PROBLEM STATEMENT:
Leave out every picture, then transcribe the rest of the listing exactly.
[Opening AVAILABLE RECORDS section]
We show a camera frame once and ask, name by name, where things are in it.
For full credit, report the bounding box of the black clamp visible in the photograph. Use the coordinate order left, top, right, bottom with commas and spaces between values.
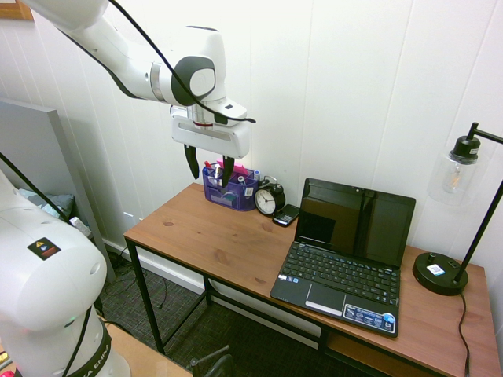
185, 345, 235, 377

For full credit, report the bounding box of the black lamp power cord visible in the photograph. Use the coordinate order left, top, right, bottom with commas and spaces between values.
457, 292, 472, 377

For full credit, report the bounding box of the teal patterned pillow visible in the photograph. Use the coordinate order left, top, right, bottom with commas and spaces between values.
17, 187, 75, 221

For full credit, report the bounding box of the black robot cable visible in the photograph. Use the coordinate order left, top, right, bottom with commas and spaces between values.
108, 0, 257, 124

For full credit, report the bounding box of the grey bed headboard panel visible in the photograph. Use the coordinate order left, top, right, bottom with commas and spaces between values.
0, 97, 117, 284

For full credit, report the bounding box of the black desk lamp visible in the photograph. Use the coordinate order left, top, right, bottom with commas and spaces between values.
412, 122, 503, 297

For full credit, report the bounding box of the purple mesh desk organizer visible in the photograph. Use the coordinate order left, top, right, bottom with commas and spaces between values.
202, 161, 260, 212

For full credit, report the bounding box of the black mobile phone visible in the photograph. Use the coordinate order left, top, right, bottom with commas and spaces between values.
272, 203, 301, 228

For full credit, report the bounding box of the wooden desk with black frame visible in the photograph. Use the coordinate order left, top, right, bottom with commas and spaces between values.
123, 181, 494, 377

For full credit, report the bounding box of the black laptop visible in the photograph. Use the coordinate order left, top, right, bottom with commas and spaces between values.
269, 178, 417, 339

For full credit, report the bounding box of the black alarm clock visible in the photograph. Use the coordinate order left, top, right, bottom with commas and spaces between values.
254, 176, 287, 216

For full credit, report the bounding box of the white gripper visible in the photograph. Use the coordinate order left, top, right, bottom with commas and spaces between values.
170, 106, 252, 190

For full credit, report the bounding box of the wooden picture frame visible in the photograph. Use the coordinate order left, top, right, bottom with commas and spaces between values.
0, 0, 36, 22
[Closing AVAILABLE RECORDS section]
TASK RESULT:
We show a camera frame once and ask, name by name, where things are in it.
For full credit, report the bounding box of the black clamp visible in the photograph. Use the coordinate order left, top, right, bottom with commas and spaces between values.
185, 345, 235, 377

For full credit, report the bounding box of the black lamp power cord visible in the photograph. Use the coordinate order left, top, right, bottom with commas and spaces between values.
457, 292, 472, 377

For full credit, report the bounding box of the teal patterned pillow visible in the photograph. Use the coordinate order left, top, right, bottom with commas and spaces between values.
17, 187, 75, 221

For full credit, report the bounding box of the black robot cable visible in the photograph. Use the coordinate order left, top, right, bottom with commas and spaces between values.
108, 0, 257, 124

For full credit, report the bounding box of the grey bed headboard panel visible in the photograph. Use the coordinate order left, top, right, bottom with commas and spaces between values.
0, 97, 117, 284

For full credit, report the bounding box of the black desk lamp visible in the photograph. Use the coordinate order left, top, right, bottom with commas and spaces between values.
412, 122, 503, 297

For full credit, report the bounding box of the purple mesh desk organizer visible in the photograph. Use the coordinate order left, top, right, bottom with commas and spaces between values.
202, 161, 260, 212

For full credit, report the bounding box of the black mobile phone visible in the photograph. Use the coordinate order left, top, right, bottom with commas and spaces between values.
272, 203, 301, 228

For full credit, report the bounding box of the wooden desk with black frame visible in the photograph. Use the coordinate order left, top, right, bottom with commas and spaces between values.
123, 181, 494, 377

For full credit, report the bounding box of the black laptop visible in the photograph. Use the coordinate order left, top, right, bottom with commas and spaces between values.
269, 178, 417, 339

For full credit, report the bounding box of the black alarm clock visible in the photograph. Use the coordinate order left, top, right, bottom with commas and spaces between values.
254, 176, 287, 216

For full credit, report the bounding box of the white gripper visible in the photograph. Use the coordinate order left, top, right, bottom with commas and spaces between values.
170, 106, 252, 190

For full credit, report the bounding box of the wooden picture frame visible in the photograph. Use the coordinate order left, top, right, bottom with commas and spaces between values.
0, 0, 36, 22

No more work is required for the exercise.